ONI's Facing a Drought
So far, it's not shaping up as a power marriage.
Just weeks after its potential acquirer, Ciena Corp. (Nasdaq: CIEN), warned it would be missing its first-quarter numbers, ONI Systems Inc. (Nasdaq: ONIS) has also warned that its revenues will be way down for the first quarter.
Investors reacted negatively to the news, causing share prices in the sector to slide. ONI closed down $0.32 (5.25%) to $5.77, and Ciena closed down $0.52 (5.85%) to $8.37.
In a statement issued last night, ONI said it expects revenues of $18 million to $24 million and a pro forma loss in the range of $0.24 to $0.27 per diluted share. As a result, Merrill Lynch & Co. Inc. analyst Simon Leopold reduced his estimates to $19 million for the quarter, down from $40 million.
ONI’s problems stem from the fact that many of its customers, like Qwest Communications International Inc. (NYSE: Q) and Williams Communications Group (NYSE: WCG), are having financial problems that have curtailed their spending.

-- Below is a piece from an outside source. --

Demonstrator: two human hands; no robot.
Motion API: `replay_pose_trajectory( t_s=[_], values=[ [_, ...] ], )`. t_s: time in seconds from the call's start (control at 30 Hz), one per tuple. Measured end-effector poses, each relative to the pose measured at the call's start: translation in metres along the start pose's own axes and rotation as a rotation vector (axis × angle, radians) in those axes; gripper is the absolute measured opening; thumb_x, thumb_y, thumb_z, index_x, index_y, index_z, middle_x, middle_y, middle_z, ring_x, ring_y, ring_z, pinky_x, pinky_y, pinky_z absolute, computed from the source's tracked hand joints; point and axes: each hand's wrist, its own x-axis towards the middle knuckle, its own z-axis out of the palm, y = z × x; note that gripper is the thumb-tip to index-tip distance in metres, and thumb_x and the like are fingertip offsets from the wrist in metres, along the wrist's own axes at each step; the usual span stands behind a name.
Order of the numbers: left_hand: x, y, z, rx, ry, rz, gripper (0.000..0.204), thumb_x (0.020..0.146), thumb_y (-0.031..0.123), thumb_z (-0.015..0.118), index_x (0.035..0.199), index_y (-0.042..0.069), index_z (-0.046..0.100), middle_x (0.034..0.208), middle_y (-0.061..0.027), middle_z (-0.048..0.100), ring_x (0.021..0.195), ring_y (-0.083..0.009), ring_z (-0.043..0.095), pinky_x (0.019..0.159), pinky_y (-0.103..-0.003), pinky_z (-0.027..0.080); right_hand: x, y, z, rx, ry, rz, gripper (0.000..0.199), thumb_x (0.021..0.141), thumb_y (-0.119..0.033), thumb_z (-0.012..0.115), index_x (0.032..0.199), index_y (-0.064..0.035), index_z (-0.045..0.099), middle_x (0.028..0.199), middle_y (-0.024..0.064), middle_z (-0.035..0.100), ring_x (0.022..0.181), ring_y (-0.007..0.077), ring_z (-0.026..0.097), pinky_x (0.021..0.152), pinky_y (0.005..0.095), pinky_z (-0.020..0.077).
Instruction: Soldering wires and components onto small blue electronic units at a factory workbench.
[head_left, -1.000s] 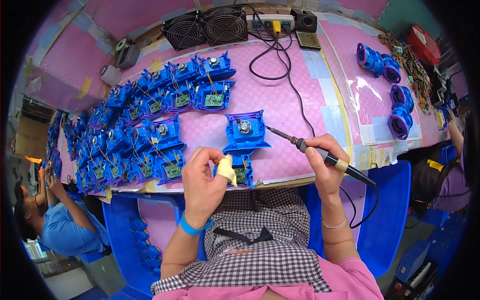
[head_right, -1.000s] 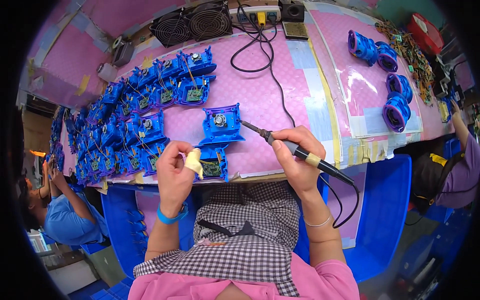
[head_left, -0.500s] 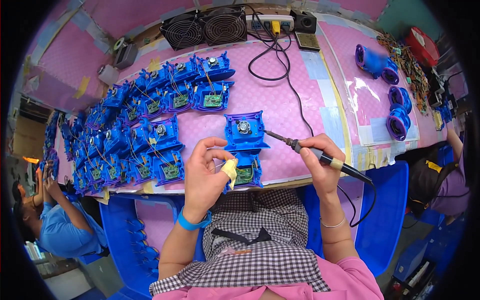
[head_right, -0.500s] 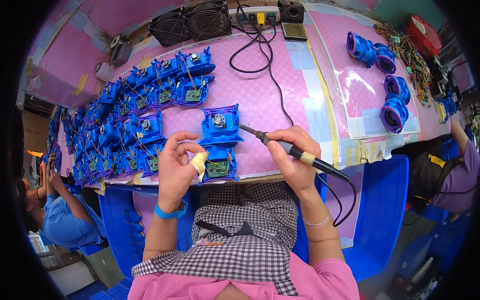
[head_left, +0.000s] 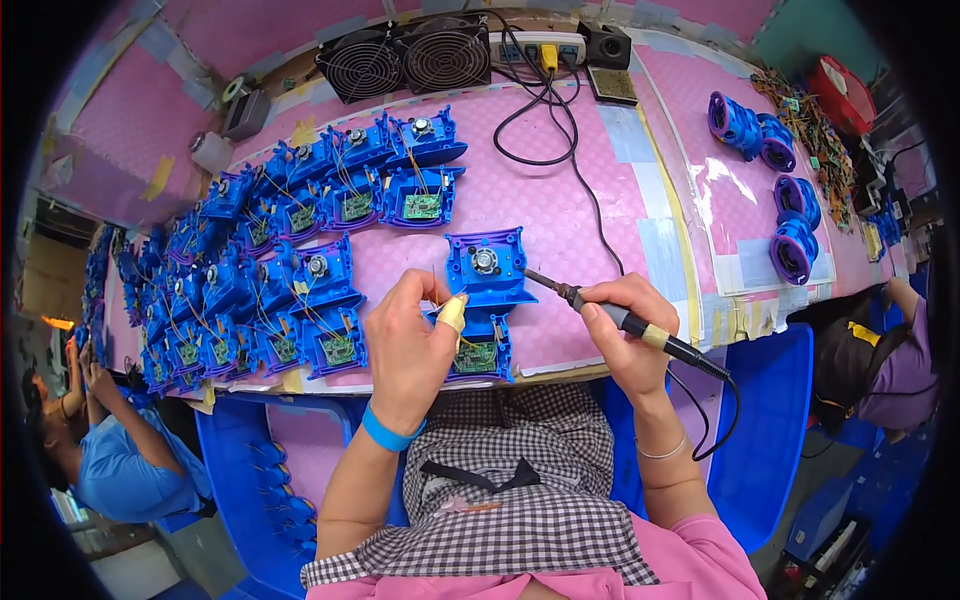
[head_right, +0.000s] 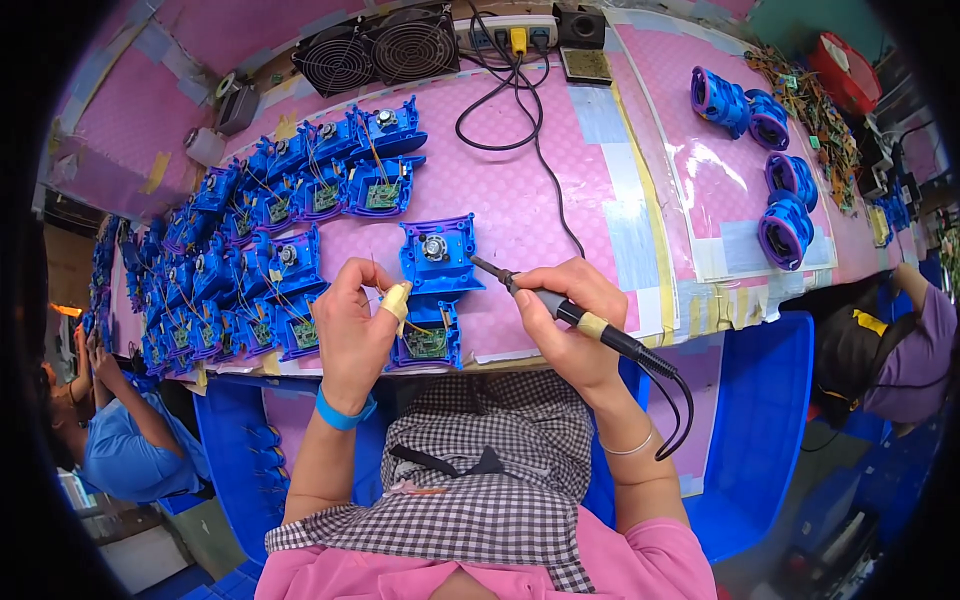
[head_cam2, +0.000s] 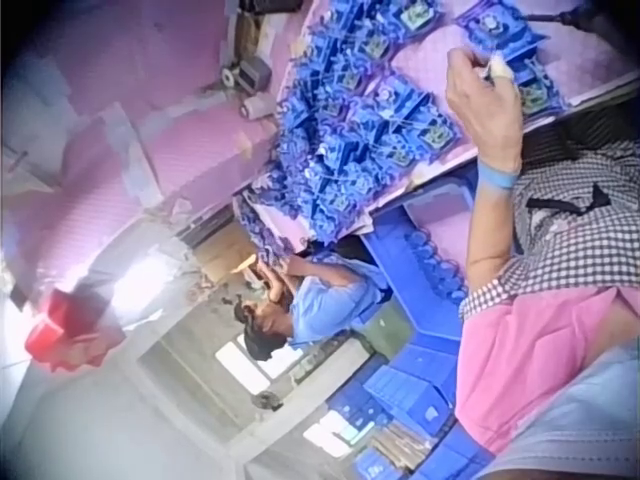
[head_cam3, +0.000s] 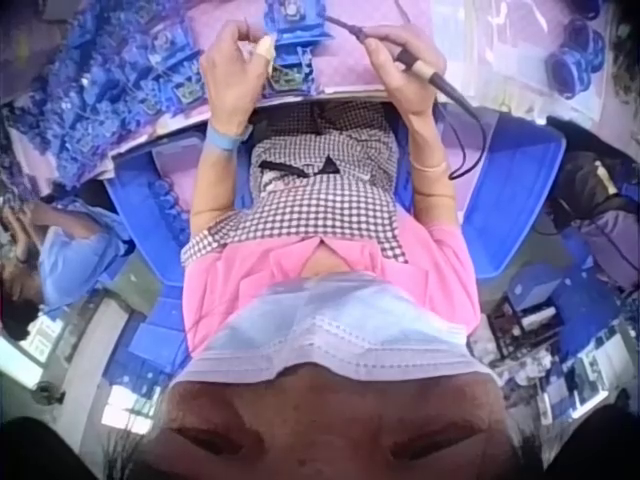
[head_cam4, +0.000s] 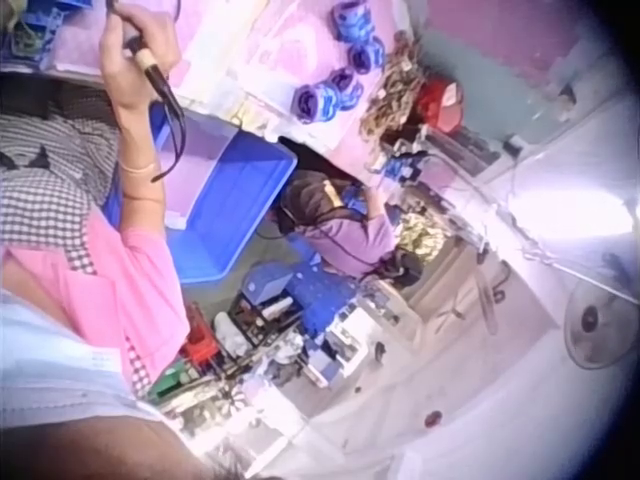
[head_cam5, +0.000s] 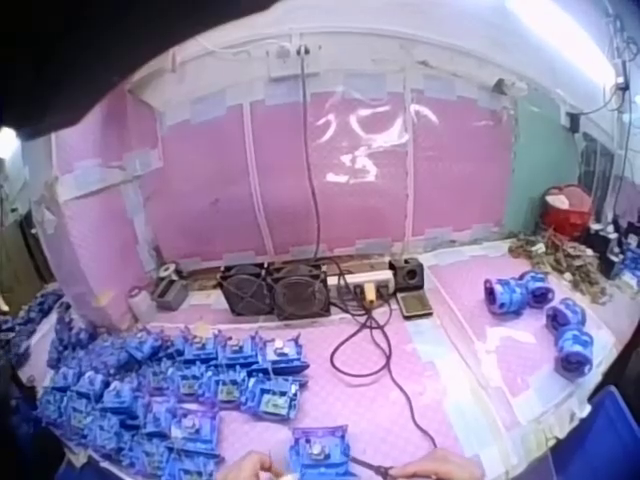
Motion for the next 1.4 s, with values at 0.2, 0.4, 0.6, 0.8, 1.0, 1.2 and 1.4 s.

And, even though the company has gotten through the Telcordia Osmine process, which will allow it to sell to incumbent RBOCs, these carriers don’t seem to be very interested in metro-area DWDM.
Merrill Lynch's Leopold says that it comes down to economics -- that these carriers have not yet found a compelling enough reason to start deploying DWDM in the metro. In fact he says the market is only expected to generate $700 million in revenues this year. Overall spending in the metro is expected to be $10.9 billion for the year, with Sonet still dominating the mix.
“Our read on the space is that DWDM in the metro only makes sense in certain networks where there is a variety of traffic types,” he says. “It’s a niche application, and not every location is going to be able to justify the business case for it.”
Ed Kennedy, senior vice president of the metro networking group at Tellabs Inc. (Nasdaq: TLAB; Frankfurt: BTLA), also says that he doesn’t see much demand for metro DWDM yet. Tellabs, which has a long history of selling to incumbent carriers, has the Tellabs 7100 (formerly called the Titan 6100) that competes with ONI’s products in the metro.
“The DWDM market will be rough for a while, because there are several other ways to address the problem with other solutions,” he says. “We’re seeing some demand for the 7100, but let’s just say it isn’t selling like gangbusters.”
As for the impending merger with Ciena, both companies say that it is still on.
“We continue to push forward and will go through the necessary steps to complete the merger,” says Glenn Jasper, director of public relations for Ciena. “I can’t say that we expected this warning, but this sector is going through difficult times, and we expect that in the end this merger will create a stronger company.”